[GIVEN RECORDS Boundary: Start]
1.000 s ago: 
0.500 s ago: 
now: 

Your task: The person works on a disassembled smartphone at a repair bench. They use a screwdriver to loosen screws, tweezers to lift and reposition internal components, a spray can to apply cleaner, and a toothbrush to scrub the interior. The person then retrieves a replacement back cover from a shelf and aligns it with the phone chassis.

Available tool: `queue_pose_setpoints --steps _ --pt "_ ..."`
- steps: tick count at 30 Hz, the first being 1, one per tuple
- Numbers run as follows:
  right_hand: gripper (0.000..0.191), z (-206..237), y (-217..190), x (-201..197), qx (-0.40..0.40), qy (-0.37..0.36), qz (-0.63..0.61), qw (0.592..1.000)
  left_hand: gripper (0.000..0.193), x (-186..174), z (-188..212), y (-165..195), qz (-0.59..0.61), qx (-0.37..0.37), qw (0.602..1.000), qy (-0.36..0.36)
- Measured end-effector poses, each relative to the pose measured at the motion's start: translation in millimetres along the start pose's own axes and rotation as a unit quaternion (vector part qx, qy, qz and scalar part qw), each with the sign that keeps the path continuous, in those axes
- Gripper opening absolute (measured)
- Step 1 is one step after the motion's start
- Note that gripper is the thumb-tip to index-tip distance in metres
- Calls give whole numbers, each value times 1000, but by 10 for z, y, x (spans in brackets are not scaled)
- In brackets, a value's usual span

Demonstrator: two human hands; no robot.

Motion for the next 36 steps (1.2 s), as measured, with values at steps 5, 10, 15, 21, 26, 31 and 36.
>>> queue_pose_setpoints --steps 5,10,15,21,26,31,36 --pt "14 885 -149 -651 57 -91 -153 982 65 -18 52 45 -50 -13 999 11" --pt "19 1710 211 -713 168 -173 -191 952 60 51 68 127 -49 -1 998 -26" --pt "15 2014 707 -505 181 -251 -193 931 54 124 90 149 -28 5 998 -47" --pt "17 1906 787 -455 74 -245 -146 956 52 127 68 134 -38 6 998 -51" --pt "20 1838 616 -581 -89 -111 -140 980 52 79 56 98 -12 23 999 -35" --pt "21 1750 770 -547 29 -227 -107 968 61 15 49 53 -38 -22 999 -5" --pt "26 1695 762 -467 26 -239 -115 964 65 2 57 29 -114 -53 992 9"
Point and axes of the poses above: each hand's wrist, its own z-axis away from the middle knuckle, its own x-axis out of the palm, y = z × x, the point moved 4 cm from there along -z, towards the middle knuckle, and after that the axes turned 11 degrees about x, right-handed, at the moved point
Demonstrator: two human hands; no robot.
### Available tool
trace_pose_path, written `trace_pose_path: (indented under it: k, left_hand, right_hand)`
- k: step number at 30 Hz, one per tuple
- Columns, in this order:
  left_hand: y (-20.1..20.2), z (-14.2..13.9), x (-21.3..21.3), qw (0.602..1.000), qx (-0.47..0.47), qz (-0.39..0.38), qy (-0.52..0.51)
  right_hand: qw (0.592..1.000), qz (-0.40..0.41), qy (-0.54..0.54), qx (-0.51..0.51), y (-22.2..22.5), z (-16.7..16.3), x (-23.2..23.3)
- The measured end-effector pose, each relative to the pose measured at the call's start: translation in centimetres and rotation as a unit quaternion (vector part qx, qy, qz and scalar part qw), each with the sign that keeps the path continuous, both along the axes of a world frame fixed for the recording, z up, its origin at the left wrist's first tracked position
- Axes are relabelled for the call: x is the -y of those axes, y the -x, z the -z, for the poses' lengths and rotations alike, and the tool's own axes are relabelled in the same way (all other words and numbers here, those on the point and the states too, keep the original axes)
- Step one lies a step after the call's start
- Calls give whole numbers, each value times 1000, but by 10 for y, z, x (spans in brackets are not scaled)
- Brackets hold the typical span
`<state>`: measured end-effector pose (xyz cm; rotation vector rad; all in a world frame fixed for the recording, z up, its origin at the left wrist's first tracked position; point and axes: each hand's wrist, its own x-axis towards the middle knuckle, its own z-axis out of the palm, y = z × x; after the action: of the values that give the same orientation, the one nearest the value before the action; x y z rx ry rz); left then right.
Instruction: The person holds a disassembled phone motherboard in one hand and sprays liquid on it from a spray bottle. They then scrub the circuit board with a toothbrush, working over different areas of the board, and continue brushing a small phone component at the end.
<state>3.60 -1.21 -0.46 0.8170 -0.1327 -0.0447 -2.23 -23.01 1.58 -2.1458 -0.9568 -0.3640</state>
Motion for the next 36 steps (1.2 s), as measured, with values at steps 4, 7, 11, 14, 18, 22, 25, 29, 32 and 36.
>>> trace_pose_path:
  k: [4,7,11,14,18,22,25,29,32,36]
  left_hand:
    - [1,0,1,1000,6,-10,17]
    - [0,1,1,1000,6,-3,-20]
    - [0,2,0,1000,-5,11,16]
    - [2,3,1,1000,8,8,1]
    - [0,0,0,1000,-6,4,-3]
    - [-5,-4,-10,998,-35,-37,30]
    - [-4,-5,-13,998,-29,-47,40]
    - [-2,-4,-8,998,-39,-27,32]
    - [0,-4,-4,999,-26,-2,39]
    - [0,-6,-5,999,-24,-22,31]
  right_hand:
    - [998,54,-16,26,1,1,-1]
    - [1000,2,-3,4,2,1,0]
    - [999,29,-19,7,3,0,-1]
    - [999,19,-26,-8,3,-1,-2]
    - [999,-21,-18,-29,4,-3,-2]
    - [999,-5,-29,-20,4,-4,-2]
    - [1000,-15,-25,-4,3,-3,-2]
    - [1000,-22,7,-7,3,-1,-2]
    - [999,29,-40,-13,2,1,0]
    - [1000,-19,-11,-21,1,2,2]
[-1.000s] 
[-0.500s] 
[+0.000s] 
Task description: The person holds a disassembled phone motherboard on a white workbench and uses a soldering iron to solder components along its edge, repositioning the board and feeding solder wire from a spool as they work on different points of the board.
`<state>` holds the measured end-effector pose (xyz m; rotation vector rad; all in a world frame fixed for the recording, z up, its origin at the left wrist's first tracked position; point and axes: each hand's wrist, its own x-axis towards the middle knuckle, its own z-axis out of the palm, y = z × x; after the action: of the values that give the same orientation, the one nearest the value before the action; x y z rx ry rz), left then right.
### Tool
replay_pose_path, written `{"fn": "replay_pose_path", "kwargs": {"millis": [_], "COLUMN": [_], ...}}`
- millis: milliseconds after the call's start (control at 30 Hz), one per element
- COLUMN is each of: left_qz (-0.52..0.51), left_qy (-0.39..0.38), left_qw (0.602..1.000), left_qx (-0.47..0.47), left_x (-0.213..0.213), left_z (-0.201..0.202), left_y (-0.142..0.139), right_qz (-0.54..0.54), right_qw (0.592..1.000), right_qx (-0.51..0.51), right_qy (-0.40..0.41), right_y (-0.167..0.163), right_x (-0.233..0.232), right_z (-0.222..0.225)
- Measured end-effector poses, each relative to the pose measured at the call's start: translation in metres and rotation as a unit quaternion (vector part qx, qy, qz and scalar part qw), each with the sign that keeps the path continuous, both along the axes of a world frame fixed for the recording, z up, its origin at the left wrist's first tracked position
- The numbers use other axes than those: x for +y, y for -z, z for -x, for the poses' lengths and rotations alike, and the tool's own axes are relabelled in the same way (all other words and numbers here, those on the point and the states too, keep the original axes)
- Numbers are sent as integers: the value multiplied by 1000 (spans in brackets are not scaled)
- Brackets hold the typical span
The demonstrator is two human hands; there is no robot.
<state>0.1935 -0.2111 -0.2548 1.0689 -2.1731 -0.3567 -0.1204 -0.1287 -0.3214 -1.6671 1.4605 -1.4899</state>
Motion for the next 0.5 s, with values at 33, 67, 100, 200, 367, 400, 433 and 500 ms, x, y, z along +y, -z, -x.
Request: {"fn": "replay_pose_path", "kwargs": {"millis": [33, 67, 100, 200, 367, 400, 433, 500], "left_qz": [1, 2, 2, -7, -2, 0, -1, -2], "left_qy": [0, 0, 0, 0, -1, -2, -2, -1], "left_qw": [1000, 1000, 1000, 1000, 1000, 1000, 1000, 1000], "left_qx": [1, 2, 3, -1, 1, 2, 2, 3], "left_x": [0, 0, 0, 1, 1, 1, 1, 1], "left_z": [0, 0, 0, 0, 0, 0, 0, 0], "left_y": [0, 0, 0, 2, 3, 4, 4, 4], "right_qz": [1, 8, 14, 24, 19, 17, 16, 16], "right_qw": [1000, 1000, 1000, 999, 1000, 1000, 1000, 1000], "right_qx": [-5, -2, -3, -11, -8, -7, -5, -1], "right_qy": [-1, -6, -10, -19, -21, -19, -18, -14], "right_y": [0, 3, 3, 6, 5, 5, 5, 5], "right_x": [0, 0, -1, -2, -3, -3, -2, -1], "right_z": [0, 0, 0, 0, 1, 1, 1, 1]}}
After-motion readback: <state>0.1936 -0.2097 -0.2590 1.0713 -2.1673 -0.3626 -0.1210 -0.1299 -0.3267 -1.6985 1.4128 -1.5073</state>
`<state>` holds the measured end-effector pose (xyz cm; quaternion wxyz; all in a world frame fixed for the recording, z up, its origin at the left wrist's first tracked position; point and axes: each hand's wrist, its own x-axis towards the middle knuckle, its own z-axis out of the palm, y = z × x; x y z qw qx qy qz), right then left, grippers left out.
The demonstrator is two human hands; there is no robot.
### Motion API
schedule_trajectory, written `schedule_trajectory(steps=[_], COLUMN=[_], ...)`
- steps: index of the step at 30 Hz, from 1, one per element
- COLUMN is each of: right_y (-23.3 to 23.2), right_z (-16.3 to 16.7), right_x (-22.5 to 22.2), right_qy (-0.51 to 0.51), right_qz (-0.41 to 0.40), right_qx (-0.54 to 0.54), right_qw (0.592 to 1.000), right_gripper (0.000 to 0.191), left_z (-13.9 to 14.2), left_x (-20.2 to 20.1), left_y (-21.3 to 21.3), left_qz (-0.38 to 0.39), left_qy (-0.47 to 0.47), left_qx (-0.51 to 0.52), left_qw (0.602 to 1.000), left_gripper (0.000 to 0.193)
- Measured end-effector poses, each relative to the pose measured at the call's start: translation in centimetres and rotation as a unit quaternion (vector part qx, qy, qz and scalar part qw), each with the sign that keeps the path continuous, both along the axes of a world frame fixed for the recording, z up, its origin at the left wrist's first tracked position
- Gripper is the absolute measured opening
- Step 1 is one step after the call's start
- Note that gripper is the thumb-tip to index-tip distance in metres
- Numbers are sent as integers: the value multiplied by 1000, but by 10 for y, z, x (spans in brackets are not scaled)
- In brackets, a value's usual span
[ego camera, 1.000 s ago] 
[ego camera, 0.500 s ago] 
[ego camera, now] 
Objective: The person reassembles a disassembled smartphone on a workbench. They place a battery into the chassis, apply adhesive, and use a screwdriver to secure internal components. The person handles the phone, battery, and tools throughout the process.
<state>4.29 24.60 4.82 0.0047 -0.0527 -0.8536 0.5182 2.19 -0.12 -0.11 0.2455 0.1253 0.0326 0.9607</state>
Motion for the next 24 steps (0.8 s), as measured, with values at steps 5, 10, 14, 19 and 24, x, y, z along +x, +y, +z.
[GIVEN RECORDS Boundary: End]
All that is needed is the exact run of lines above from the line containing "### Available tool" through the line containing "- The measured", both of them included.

### Available tool
trace_pose_path, written `trace_pose_path: (indented under it: k, left_hand, right_hand)`
- k: step number at 30 Hz, one per tuple
- Columns, in this order:
  left_hand: y (-20.1..20.2), z (-14.2..13.9), x (-21.3..21.3), qw (0.602..1.000), qx (-0.47..0.47), qz (-0.39..0.38), qy (-0.52..0.51)
  right_hand: qw (0.592..1.000), qz (-0.40..0.41), qy (-0.54..0.54), qx (-0.51..0.51), y (-22.2..22.5), z (-16.7..16.3), x (-23.2..23.3)
- The measured end-effector pose, each relative to the pose measured at the call's start: translation in centimetres and rotation as a unit quaternion (vector part qx, qy, qz and scalar part qw), each with the sign that keeps the path continuous, both along the axes of a world frame fixed for the recording, z up, its origin at the left wrist's first tracked position

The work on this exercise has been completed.